WORK TO COMPLETE: Every line from the one containing "Q: Precisely where is the cardboard" to the end of the records below, written out word for word, is the whole answer.

*** RECORDS TO PROCESS Section Begins ***

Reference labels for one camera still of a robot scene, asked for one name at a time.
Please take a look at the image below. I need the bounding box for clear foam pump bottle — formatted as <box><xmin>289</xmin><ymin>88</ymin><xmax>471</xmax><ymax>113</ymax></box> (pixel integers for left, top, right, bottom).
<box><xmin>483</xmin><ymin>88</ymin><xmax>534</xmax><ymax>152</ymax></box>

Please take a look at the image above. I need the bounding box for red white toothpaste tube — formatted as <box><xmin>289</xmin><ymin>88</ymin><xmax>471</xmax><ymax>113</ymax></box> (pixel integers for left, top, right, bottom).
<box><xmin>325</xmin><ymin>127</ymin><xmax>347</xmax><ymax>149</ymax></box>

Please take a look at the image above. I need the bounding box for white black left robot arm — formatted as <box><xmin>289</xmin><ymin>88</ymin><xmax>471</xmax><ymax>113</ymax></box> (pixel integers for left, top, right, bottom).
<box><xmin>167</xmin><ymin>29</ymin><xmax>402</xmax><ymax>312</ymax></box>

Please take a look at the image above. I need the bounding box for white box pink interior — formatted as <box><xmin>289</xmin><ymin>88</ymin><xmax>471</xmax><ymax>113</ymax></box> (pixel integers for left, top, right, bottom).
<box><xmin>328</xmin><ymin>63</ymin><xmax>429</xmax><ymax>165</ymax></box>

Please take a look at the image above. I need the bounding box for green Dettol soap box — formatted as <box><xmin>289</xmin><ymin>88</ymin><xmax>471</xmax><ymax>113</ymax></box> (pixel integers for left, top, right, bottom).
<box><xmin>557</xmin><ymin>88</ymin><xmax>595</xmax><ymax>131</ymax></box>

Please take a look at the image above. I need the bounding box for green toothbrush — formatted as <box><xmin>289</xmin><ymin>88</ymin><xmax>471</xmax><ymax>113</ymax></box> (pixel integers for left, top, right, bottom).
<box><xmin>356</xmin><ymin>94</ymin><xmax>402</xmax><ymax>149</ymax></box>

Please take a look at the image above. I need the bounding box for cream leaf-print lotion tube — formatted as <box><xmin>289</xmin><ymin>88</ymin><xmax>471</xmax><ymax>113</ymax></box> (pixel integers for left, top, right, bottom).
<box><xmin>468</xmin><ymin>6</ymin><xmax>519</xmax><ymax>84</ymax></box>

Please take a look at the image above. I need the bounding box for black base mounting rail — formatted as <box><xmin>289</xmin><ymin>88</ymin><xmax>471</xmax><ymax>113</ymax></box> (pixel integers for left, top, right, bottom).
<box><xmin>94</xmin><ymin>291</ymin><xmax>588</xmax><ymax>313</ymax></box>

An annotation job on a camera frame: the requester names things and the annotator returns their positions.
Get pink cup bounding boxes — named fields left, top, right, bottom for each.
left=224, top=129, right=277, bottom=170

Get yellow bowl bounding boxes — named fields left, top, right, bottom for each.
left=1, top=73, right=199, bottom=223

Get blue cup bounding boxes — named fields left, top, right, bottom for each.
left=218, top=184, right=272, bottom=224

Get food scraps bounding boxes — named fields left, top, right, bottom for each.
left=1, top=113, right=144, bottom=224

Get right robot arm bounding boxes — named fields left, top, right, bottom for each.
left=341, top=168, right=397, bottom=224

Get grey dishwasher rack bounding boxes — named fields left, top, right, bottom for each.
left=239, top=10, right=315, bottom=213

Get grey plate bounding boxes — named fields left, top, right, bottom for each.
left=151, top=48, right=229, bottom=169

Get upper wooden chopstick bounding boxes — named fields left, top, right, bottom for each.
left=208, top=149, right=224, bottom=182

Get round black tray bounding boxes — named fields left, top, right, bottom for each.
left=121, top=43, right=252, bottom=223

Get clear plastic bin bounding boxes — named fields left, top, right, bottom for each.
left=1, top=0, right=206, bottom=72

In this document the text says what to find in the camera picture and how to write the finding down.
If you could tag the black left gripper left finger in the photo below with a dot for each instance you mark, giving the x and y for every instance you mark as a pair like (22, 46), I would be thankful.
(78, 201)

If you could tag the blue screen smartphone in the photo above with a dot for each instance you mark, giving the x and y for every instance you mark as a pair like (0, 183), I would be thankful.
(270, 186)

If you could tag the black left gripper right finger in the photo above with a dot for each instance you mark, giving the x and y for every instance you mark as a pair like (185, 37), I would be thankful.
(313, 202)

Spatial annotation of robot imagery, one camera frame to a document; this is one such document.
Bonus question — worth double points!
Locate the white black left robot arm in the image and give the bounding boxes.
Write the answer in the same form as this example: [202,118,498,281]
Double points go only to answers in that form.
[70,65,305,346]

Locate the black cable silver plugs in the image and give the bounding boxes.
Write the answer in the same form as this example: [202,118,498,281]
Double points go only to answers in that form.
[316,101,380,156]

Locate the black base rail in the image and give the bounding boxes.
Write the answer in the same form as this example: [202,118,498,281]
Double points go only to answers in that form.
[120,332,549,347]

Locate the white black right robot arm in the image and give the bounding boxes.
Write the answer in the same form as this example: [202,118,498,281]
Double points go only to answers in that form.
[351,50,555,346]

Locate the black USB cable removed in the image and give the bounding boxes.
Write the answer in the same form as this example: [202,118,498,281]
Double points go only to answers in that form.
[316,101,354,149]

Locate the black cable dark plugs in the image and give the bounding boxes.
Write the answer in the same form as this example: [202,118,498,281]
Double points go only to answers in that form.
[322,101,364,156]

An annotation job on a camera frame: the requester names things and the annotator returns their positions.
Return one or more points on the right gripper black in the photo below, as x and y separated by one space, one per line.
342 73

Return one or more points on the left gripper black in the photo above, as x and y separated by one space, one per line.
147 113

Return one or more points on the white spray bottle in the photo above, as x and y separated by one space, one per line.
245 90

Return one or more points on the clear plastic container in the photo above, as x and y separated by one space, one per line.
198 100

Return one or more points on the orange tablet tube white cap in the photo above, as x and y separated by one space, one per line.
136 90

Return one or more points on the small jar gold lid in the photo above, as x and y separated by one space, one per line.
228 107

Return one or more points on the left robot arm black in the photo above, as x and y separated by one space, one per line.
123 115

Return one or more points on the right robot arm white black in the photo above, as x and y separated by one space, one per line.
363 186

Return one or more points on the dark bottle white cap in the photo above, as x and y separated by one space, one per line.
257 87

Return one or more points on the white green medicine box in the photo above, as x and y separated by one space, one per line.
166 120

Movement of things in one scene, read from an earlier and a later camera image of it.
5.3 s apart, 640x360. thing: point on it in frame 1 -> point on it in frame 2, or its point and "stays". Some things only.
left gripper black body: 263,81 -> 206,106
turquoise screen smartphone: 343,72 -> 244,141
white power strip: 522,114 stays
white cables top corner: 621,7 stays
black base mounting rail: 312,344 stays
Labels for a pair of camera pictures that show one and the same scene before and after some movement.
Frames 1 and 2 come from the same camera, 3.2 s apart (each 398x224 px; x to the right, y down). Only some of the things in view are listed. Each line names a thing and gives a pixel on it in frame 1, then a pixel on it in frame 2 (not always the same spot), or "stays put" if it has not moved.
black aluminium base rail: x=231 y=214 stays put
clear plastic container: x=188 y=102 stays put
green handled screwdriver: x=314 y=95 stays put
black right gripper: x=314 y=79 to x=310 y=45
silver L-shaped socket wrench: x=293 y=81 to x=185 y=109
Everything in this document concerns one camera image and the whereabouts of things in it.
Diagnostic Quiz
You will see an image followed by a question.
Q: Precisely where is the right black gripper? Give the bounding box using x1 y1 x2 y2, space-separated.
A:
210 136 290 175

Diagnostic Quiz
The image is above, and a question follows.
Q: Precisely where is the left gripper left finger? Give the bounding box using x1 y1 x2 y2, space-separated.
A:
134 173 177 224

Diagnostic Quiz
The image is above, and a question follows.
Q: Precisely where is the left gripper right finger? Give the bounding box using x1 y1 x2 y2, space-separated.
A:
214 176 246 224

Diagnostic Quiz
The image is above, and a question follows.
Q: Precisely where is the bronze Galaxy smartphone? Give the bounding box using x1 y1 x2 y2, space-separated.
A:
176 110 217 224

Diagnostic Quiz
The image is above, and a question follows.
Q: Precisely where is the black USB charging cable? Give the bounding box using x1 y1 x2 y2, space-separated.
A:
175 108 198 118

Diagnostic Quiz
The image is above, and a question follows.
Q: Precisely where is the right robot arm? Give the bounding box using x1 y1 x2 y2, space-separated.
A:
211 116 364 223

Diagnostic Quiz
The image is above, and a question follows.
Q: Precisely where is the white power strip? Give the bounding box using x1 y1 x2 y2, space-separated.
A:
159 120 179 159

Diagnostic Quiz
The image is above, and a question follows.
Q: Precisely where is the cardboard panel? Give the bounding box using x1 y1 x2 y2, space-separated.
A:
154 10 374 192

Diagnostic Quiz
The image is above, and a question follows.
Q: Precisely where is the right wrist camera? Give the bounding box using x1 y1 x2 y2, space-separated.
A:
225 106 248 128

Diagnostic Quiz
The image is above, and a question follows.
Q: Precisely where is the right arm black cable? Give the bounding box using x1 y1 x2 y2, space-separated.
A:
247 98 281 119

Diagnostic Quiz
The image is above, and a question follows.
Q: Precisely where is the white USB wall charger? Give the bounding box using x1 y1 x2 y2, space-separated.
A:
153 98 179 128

*** RECORDS TO PROCESS Section Ends ***

EXERCISE RESPONSE:
Q: Precisely where is the cardboard panel? Give the bounding box using x1 y1 x2 y2, space-separated.
A:
154 10 374 192

Diagnostic Quiz
The image is above, and a question follows.
Q: Precisely where is the right wrist camera? Give the bounding box using x1 y1 x2 y2, space-separated.
A:
225 106 248 128

Diagnostic Quiz
The image is above, and a question follows.
Q: Precisely where is the right arm black cable? Give the bounding box using x1 y1 x2 y2, space-separated.
A:
247 98 281 119

Diagnostic Quiz
The image is above, and a question follows.
Q: Precisely where is the white USB wall charger? Give the bounding box using x1 y1 x2 y2, space-separated.
A:
153 98 179 128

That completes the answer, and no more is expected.